Harmonizing knowledge Transfer in Neural Network with Unified Distillation
This work addresses the challenge of harmonizing knowledge transfer for model compression and efficiency, though it is incremental in advancing existing distillation techniques.
The paper tackles the problem of knowledge transfer in neural networks by introducing a unified distillation framework that aggregates intermediate features into a comprehensive representation and uses distribution constraints, achieving improved performance on benchmark datasets with gains of up to 2.5% in accuracy over baseline methods.

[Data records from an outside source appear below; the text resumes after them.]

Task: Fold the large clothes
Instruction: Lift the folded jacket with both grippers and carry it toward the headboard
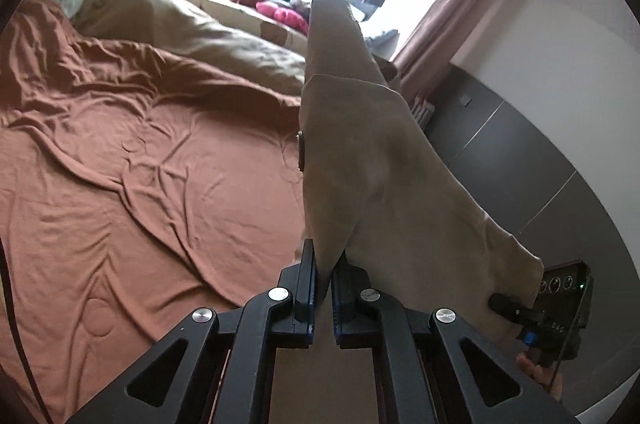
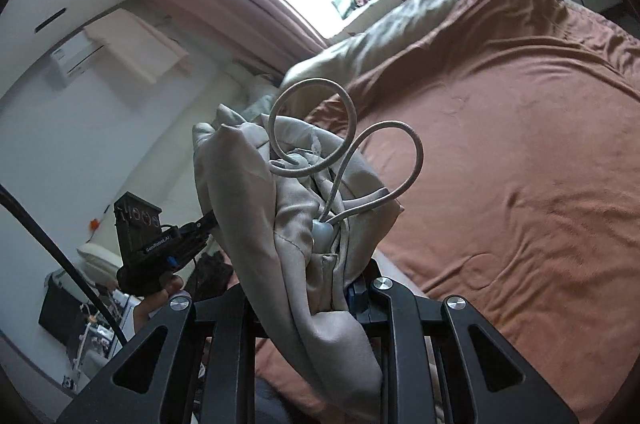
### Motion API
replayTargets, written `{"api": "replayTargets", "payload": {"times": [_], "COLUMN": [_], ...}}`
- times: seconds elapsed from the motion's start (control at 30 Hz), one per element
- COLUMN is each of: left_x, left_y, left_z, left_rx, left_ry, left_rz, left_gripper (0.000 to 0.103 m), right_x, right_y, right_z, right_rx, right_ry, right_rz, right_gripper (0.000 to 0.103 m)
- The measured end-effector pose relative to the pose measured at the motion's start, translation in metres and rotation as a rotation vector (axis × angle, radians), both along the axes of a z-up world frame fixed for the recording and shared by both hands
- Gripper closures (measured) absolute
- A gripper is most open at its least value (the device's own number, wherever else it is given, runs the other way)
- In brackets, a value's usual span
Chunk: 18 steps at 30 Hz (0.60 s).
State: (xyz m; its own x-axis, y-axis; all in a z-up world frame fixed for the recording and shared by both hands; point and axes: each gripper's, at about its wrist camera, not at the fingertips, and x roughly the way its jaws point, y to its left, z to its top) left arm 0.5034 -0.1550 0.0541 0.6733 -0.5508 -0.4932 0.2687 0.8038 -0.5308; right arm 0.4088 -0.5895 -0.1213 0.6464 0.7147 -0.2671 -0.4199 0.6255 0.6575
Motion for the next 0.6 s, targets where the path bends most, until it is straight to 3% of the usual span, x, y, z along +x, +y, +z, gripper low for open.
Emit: {"api": "replayTargets", "payload": {"times": [0.37,0.6], "left_x": [-0.070,-0.109], "left_y": [0.068,0.139], "left_z": [0.066,0.108], "left_rx": [-0.029,-0.030], "left_ry": [-0.121,-0.183], "left_rz": [0.085,0.172], "left_gripper": [0.099,0.099], "right_x": [-0.038,-0.024], "right_y": [0.041,0.091], "right_z": [0.040,0.059], "right_rx": [-0.018,-0.034], "right_ry": [-0.112,-0.166], "right_rz": [0.080,0.170], "right_gripper": [0.086,0.086]}}
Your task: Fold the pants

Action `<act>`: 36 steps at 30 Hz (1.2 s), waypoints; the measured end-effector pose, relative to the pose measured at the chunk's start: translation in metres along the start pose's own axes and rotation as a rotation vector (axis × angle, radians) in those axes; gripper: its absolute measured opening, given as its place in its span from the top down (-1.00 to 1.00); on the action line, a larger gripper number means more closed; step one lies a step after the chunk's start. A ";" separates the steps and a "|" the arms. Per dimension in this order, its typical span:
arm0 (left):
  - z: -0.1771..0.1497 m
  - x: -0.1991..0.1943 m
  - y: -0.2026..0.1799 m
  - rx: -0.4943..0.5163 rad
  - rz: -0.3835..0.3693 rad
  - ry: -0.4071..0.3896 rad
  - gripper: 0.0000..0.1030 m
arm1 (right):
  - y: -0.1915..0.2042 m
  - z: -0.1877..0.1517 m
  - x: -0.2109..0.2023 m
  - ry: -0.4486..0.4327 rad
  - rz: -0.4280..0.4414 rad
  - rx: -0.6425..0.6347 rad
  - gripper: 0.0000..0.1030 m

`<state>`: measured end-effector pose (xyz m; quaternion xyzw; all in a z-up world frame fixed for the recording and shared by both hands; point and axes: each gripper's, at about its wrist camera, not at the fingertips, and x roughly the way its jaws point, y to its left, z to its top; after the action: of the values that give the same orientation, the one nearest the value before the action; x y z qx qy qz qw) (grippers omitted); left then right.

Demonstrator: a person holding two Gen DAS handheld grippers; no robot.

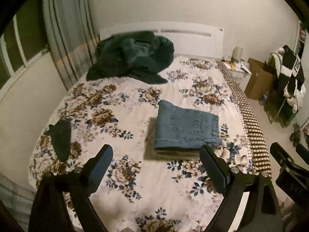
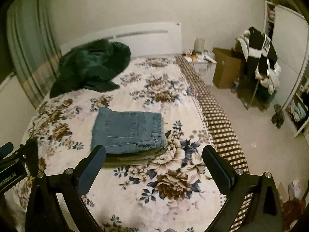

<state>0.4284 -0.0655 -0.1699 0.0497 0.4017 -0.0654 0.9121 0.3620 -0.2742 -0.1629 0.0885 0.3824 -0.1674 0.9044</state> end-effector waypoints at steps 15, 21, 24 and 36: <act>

Knowledge distillation (KD), known for its ability to transfer knowledge from a cumbersome network (teacher) to a lightweight one (student) without altering the architecture, has been garnering increasing attention. Two primary categories emerge within KD methods: feature-based, focusing on intermediate layers' features, and logits-based, targeting the final layer's logits. This paper introduces a novel perspective by leveraging diverse knowledge sources within a unified KD framework. Specifically, we aggregate features from intermediate layers into a comprehensive representation, effectively gathering semantic information from different stages and scales. Subsequently, we predict the distribution parameters from this representation. These steps transform knowledge from the intermediate layers into corresponding distributive forms, thereby allowing for knowledge distillation through a unified distribution constraint at different stages of the network, ensuring the comprehensiveness and coherence of knowledge transfer. Numerous experiments were conducted to validate the effectiveness of the proposed method.